The separate reverb buffer allocations are replaced with a single contiguous allocation. The existing RVbufL* and RVbufR* pointers are then assigned linearly inside this block.

This keeps the rest of the code structure mostly unchanged, while improving spatial locality and reducing heap fragmentation.

2. Strength reduction for circular indexing

The repeated modulo-based index updates in the inner reverb loop are replaced with conditional increments:

if (++loc >= RVc)
    loc = 0;

The modulo is only needed for initialization. During the loop, the index advances with cheaper operations: increment, comparison, and conditional reset.

Performance notes

This change was motivated by profiling in a downstream project using MikMod-based audio mixing. In that environment, MixReverb_Stereo was one of the relevant audio hotspots.

Using Linux perf, we observed the following self CPU cost for the targeted function:

  • baseline run 1: 5.38%;
  • baseline run 2: 5.69%;
  • optimized run: 4.33%.

Using the average of the two baseline runs, this corresponds to a relative reduction of approximately 21.8% for MixReverb_Stereo in that workload.

These numbers are workload- and platform-dependent, so they should be interpreted as an indication rather than a universal benchmark. The main goal of this PR is to make the reverb buffer access pattern more cache-friendly and reduce unnecessary arithmetic in a hot loop.

Compatibility

The reverb algorithm is not intentionally changed. The existing buffer pointer interface is preserved, and the optimization only changes how the buffers are allocated and how circular indices are advanced internally.

Please let us know if you would prefer the patch to be split differently, rebased, or adjusted to better match the coding style of the project.

Best regards,
@Ali-Z0 and @thomasstaheli

@sezero

sezero commented Jun 8, 2026

Copy link
Copy Markdown
Owner

Whitespace / style changes are uncalled for.

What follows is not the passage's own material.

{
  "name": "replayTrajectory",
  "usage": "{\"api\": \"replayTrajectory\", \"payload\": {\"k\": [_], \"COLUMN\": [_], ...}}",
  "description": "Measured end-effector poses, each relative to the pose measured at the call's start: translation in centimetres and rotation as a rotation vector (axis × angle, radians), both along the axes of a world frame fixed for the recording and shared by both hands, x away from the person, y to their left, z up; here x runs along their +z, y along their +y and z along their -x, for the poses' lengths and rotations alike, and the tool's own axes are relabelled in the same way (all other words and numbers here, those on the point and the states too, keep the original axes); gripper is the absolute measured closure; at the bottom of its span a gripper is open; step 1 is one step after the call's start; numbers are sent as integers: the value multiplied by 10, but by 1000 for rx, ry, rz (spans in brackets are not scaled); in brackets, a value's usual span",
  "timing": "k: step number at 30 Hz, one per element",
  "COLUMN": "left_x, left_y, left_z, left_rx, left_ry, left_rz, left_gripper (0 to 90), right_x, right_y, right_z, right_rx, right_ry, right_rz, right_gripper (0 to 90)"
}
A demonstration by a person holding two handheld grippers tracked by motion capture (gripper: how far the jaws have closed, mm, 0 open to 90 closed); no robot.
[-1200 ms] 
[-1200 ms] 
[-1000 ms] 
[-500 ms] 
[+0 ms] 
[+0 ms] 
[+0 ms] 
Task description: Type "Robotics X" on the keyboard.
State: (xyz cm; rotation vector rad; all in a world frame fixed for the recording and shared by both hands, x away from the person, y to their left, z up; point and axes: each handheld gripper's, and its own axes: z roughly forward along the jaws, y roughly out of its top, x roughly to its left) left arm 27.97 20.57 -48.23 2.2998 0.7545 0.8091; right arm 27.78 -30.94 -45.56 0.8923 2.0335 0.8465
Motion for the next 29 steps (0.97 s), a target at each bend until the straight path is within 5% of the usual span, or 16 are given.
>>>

Apart from that, what do you think @AliceLR ?

@AliceLR

AliceLR commented Jun 8, 2026

Copy link
Copy Markdown
Collaborator
  • I suspect the vast majority of any improvement is from the modulo removal.
  • Except maybe on older chips, I doubt memory fragmentation is a serious concern here, but the implementation of this looks fine. I would be interested to see performance metrics for separate modulo removal and allocation patches.
  • The comment/whitespace changes (header comments, end LF, /* --- this style of comment calling attention to itself while not really doing anything --- */) aren't necessary.
  • Where is SINTPTR_T is defined?

@sezero

sezero commented Jun 8, 2026

Copy link
Copy Markdown
Owner

Thanks for the review.

Where is SINTPTR_T is defined?

Huh. It isn't defined in library, it is defined in player: mutilities.h
This won't even compile as is...

@thomasstaheli

Copy link
Copy Markdown

We're going to separate the changes so we can measure the performance improvements they bring.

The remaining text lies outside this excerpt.